Logo OrangeSouvenez-vous des années Thierry Breton à la tête de France Télécom. C’était de fin 2002 à fin 2004, avec pour mission de redresser un groupe mis à mal par la fin de la bulle Internet. Comme il l’avait fait précédemment pour Thomson, il mobilise son groupe autour d’un nouvel axe stratégique d’ « opérateur intégré ». Pour l’opérateur historique, le défi à relever est de taille : stricte séparation des métiers, des contraintes fortes imposées par le régulateur pour maintenir un environnement suffisamment concurrentiel, plusieurs marques distinctes solidement implantées sur leurs marchés respectifs (Orange sur le mobile, Wanadoo sur l’Internet, France Telecom sur le fixe), et une culture d’entreprise davantage orientée « usagers » que « clients ». Parti très tôt, et ayant surtout persévéré sans état d’âme dans cette voie (alors qu’en 2005 le groupe SFR-Cegetel choisissait plutôt de séparer les métiers en vendant les activités fixes de Cegetel à Neuf pour ne garder que le mobile), Orange se trouve aujourd’hui parfaitement armé dans un marché où la convergence est devenue la norme.
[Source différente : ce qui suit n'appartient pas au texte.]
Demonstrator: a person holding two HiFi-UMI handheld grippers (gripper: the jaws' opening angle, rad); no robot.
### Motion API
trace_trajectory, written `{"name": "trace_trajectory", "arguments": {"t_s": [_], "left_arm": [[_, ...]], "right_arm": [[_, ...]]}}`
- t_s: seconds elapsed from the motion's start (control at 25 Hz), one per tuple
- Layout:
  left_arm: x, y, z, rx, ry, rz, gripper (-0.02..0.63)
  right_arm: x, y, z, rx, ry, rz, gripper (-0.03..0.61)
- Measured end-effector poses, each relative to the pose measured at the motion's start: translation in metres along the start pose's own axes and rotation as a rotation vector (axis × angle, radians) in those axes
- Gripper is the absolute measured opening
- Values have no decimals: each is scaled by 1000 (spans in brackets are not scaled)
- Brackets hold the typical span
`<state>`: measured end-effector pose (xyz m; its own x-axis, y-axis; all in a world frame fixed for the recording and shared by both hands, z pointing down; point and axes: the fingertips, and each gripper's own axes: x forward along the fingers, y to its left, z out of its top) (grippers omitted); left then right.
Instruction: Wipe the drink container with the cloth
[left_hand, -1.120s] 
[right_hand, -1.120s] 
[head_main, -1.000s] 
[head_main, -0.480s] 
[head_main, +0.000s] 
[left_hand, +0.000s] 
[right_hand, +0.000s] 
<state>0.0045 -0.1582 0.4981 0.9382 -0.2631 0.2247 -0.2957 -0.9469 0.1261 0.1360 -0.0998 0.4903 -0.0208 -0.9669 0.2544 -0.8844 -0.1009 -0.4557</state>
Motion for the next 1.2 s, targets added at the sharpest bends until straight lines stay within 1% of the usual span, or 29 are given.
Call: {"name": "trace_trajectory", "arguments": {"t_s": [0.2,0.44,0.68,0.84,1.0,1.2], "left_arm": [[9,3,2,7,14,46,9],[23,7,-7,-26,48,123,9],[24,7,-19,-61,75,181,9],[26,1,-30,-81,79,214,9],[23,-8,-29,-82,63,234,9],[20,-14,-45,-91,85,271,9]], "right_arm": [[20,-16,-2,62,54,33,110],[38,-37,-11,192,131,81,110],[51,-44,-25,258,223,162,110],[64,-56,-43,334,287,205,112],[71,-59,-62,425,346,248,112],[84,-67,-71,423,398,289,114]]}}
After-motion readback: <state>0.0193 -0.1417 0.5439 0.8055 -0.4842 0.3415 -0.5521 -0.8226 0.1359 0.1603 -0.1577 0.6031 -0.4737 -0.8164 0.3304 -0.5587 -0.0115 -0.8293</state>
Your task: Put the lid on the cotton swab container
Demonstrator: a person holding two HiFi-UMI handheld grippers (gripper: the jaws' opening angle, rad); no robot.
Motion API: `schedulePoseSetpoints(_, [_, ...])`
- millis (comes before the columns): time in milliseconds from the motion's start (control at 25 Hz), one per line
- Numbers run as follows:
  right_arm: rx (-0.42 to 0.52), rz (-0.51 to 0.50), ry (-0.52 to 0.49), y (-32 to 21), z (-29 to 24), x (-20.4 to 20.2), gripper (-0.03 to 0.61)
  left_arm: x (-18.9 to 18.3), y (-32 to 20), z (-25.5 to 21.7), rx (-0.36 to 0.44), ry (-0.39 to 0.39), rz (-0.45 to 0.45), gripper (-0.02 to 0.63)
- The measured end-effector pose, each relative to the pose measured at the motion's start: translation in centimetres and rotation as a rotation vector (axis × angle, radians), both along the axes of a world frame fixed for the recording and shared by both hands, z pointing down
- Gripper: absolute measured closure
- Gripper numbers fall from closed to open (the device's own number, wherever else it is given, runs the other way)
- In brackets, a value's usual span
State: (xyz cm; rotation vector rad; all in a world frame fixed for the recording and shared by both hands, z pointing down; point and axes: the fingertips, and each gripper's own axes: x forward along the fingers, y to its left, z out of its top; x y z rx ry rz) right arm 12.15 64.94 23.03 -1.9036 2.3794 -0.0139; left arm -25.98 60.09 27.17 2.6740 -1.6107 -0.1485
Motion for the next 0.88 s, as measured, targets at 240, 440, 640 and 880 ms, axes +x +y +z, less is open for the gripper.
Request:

Paradoxalement, les principaux concurrents d’Orange sont loin d’avoir achevés leur transformation alors qu’ils n’avaient pas autant d’obstacles à surmonter : SFR et Neuf fusionnent, Free hésite encore entre la 4ième licence mobile et la piste MVNO… Bel exemple d’une vision stratégique qui a permis de mobiliser l’entreprise et de préparer l’avenir !

Depuis quelques années, un autre sujet semble agiter sérieusement l’opérateur historique. En mettant en place, il y a deux ans, une direction des contenus en charge de décliner la stratégie « contents everywhere », Orange a surtout alimenté beaucoup de scepticisme et d’interrogations au regard des investissements consentis et de la diversité des approches : 203M€ par an pour les droits de la Ligue 1 de football, 100M€ par an pour les contenus cinéma et TV de HBO et Warner, lancement de 2 chaînes de télévision Orange (Orange Sport et O’TV), préparation d’un bouquet satellitaire pour compléter son offre triple-play, lancement d’une société de production (Studio 37), arrivée de Xavier Couture en septembre 2007 (ancien de TF1 et de Canal+)… Pas de doute, les moyens sont là et mobilisent près de 5% des investissements du groupe Orange selon Le Monde. Mais pour quels objectifs ? Un intéressant article des Echos, rappelle le poids aux Etats-Unis des câblo-opérateurs dans la diffusion des contenus. Alors que se prépare pour demain la bataille de la fibre optique en France dans laquelle Orange compte bien maintenir son rang face à ses concurrents, l’analogie se fait immanquablement : et si les contenus devenaient la clé d’entrée principale pour les futurs clients de la fibre, comme elle l’est aujourd’hui pour les clients américains du câble ? Dans ce cas, et une fois de plus, Orange aura pris une très sérieuse avance sur ses concurrents.

Deux mouvements stratégiques majeurs, longuement anticipés et mis en œuvre avec persévérance : n’est-ce pas un sérieux (et rare) exemple de clairvoyance ? On est loin de l’aveuglement du leader, souvent cité comme l’un des freins majeurs à l’innovation.